Do you know how some people cry or lash out when they're in pain? 

Well, Eli isn't one of them. 

He shows no response at all to my statements. 

My legs scoot back, ready for a run. 

"You don't believe me?" he whispers. 

My eyes move everywhere except toward him. 

And when it did happen to land on him, I saw one of the most pitiful smiles in my life. "You don't believe that I'll get better?"

I froze at my spot. 

"That's why you're giving up on us?" he asked. "It's because I'm...dying?"

How do you go about this situation?

There is no good way to go about this situation. 

I dug a hole and the only thing I brought with me was a shovel. 

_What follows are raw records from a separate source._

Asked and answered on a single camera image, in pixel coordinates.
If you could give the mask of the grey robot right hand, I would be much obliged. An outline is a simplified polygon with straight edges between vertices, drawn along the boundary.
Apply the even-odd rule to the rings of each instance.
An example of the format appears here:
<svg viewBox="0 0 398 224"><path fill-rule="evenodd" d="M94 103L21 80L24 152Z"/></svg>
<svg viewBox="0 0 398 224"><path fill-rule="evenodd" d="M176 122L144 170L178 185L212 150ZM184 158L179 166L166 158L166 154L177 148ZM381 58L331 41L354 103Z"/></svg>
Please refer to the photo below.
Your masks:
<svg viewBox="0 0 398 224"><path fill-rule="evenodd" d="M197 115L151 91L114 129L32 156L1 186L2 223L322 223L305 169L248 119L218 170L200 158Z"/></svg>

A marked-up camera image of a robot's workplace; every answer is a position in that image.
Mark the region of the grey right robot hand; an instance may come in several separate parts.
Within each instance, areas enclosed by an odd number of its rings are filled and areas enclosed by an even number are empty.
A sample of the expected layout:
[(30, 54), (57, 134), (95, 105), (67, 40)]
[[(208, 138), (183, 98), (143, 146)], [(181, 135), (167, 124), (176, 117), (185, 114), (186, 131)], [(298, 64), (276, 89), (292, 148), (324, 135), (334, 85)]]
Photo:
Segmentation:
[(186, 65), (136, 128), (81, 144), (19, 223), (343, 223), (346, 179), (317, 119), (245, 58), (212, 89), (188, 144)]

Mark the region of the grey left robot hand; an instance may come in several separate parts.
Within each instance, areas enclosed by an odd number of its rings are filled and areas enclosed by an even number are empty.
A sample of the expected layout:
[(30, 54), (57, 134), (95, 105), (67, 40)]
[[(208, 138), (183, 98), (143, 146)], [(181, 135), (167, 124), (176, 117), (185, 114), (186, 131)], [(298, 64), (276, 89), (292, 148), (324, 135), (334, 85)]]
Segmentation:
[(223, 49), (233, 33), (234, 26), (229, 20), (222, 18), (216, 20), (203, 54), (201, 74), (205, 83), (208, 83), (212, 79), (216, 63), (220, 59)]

Eli exhales sharply and for a brief moment, his eyes close, "If you wanna break up with me, just say so."

"I-"

"Don't bring my sickness into this," he said. "I'm fine."

"Eli, I-"

"If you're sick and tired of being with me, then just break up with me. Is that so hard?" 

My mouth gaped open but no words left it. I watch, very closely, as his jaw clenches firmly and his glossy eyes open so wildly I think they may pop out. Eli clenches his fists and his body tenses.

It's the first time I've seen him so...angry.

"Eli, that's not what I mean."

"Then, what do you mean?"

"I...I-"

"So, you are breaking up with me because I'm sick."

"No!"

"You're breaking up with me because you're sick of me?"

"No!'

"You're breaking up with me because...there's...is there someone else?"

"No." Why would he think that?

Eli steps toward me, and somehow, his figure seems larger than ever. "Really?"

I shake my head, and my shoes scrape against the ground. Eli didn't allow me to escape. "If there isn't anyone else then, why were you in Seth's house so early in the morning?"

I've imagined many times how to break up with Eli.

There were images of him crying at my feet. Others were him screaming his lungs at me. I've even imagined him calling me a whore.

I thought, the worse I'd image this very situation, the easier it would be to digest it.

Except, reality isn't so easy.

No matter how many times you imagine your death, it doesn't mean it'll be any less painful.

How dramatic of me - to compare a breakup with death.

"Then, why?" I asked him.

Eli seemed like his reality broke for a moment, "What?"

"If you knew, why would you tell me you love me?"